** Exercise materials follows **
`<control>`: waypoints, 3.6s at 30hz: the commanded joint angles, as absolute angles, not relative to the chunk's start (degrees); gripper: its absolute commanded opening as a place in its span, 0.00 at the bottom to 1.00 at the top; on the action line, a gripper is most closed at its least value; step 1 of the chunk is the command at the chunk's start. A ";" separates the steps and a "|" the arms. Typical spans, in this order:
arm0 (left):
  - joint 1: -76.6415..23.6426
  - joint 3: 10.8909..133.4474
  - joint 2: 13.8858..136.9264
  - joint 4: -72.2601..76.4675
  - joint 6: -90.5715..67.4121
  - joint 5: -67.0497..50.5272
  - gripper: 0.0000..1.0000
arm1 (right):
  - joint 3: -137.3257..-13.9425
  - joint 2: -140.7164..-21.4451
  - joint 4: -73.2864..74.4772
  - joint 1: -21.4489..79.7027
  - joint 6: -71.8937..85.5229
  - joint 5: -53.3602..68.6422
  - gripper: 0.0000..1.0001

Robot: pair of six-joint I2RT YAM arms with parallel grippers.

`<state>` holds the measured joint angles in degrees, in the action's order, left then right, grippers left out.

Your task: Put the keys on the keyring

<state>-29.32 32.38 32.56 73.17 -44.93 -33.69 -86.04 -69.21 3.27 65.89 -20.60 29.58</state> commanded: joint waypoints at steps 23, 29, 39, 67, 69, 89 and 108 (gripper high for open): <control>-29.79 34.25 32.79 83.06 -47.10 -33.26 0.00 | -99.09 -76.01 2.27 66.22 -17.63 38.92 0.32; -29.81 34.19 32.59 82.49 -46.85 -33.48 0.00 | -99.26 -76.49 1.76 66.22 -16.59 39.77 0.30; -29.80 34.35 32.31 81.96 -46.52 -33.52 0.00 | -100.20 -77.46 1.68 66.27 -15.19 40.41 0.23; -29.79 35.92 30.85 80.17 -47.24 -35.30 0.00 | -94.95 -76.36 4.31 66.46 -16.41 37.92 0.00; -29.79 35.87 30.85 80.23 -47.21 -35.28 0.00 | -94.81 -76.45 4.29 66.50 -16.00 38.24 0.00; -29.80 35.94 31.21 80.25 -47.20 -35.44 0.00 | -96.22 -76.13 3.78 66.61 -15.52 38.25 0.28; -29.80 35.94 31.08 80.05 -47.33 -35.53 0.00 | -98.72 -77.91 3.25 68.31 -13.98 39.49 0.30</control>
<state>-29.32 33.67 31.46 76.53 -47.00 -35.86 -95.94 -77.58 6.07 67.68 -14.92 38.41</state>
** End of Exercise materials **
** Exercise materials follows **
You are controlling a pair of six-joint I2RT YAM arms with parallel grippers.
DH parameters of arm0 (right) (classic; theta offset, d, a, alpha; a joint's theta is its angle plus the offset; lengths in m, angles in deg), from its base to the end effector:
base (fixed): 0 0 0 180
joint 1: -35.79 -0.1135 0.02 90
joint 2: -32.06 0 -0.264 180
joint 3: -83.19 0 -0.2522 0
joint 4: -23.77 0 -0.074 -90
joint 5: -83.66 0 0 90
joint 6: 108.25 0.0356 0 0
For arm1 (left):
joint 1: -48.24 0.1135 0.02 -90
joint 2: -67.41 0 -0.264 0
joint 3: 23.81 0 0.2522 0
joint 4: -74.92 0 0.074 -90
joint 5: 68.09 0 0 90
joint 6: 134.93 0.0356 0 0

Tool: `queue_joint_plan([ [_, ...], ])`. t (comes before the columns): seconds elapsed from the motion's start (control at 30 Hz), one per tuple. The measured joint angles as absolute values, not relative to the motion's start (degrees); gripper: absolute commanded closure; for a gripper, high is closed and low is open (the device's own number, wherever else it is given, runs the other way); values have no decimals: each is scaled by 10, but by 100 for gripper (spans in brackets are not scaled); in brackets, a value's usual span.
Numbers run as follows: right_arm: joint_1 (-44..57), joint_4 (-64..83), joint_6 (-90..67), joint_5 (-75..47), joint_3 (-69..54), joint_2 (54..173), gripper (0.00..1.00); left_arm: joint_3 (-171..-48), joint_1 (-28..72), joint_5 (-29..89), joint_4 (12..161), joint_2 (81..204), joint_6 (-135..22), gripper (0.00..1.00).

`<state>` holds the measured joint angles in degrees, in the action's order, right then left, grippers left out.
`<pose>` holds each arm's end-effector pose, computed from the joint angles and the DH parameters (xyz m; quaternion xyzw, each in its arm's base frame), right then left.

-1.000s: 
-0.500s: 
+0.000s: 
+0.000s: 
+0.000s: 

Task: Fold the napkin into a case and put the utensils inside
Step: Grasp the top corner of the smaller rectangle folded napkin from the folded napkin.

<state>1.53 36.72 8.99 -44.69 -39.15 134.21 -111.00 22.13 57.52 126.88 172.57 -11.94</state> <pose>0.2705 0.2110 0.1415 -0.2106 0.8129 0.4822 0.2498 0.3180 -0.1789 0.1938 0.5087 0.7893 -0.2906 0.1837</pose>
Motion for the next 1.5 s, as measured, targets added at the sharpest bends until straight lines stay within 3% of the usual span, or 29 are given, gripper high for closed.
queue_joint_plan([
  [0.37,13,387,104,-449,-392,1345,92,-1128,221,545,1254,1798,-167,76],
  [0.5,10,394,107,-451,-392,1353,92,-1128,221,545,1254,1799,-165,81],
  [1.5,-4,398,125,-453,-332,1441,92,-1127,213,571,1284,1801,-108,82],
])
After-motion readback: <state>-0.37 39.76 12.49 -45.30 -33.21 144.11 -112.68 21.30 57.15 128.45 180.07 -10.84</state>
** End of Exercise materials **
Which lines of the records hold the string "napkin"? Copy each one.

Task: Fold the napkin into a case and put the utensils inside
Step: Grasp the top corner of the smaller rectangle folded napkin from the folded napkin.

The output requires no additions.